The contents of the cauldron are finally removed from the heat by the colander-like apparatus, and poured generously down the length of the tables. Beers are immediately set down, and like ravenous beasts, humans begin tearing crawdad heads off, pinching tails, and sucking down the sweet and spicy flesh of the elusive crustaceon. If done properly, guests are sweating like pigs, their mouths on fire from the heat of both the spices and the flesh.

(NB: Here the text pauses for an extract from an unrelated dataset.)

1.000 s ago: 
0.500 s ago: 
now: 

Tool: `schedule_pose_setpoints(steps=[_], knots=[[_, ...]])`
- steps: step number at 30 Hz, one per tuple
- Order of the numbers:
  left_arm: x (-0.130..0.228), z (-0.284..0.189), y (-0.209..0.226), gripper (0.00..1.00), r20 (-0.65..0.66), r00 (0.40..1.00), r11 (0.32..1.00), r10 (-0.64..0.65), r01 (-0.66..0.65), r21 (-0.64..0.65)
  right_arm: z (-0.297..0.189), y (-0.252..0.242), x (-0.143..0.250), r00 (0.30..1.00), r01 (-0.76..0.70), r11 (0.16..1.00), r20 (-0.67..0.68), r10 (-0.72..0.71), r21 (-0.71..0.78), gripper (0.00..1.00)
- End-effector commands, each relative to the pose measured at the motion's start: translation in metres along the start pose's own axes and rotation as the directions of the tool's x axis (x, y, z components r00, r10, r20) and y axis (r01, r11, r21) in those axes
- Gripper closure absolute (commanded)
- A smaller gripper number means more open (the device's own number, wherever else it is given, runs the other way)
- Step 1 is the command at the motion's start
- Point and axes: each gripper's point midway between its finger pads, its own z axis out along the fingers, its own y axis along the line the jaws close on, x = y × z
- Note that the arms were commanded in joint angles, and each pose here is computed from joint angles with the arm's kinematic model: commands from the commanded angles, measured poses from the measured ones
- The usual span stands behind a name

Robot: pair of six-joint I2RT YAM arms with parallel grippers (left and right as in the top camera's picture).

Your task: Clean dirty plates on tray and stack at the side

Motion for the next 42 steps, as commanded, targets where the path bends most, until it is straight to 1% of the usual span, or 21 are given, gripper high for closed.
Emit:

I love a good crawfish boil.

Like most of the culinary traditions of New Orleans with any merit, the crawfish boil has its roots in Cajun country, where refugees of the British expulsion from Canada eventually settled. When first granted asylum by the King of Spain in the 1700's in Louisiana, the Acadians first passed through the big easy, where they were treated with disdain by the French aristocracy who already called New Orleans their home. They made their way westward, deeper within the sleepy swamps of Southern Louisiana along the Mississippi, settling in what is now ubiquitously known as Acadiana, or Cajun Country. Acadians, eventually referred to as Cajuns, thrived in the fertile swamp, taking advantage of everything native including the crustaceons. At the heart of Acadiana is the one million acres of the Atchafalaya Basin, which is today the largest crawfish reserve, and as I write these words, its multi-generational human inhabitants have relocated due to the opening of the floodgates of the Mississippi River by the federal government.

As a people with an agrarian heritage, the Cajuns also learned to farm crawfish in rice fields left to fallow. A drive through Acadiana is notable for the flat plains filled with rice, which alternatively serve as crawfish hatcheries, enabling a longer season for crawfish by two months. Farm-raised crawfish harvest can begin in December and end in July.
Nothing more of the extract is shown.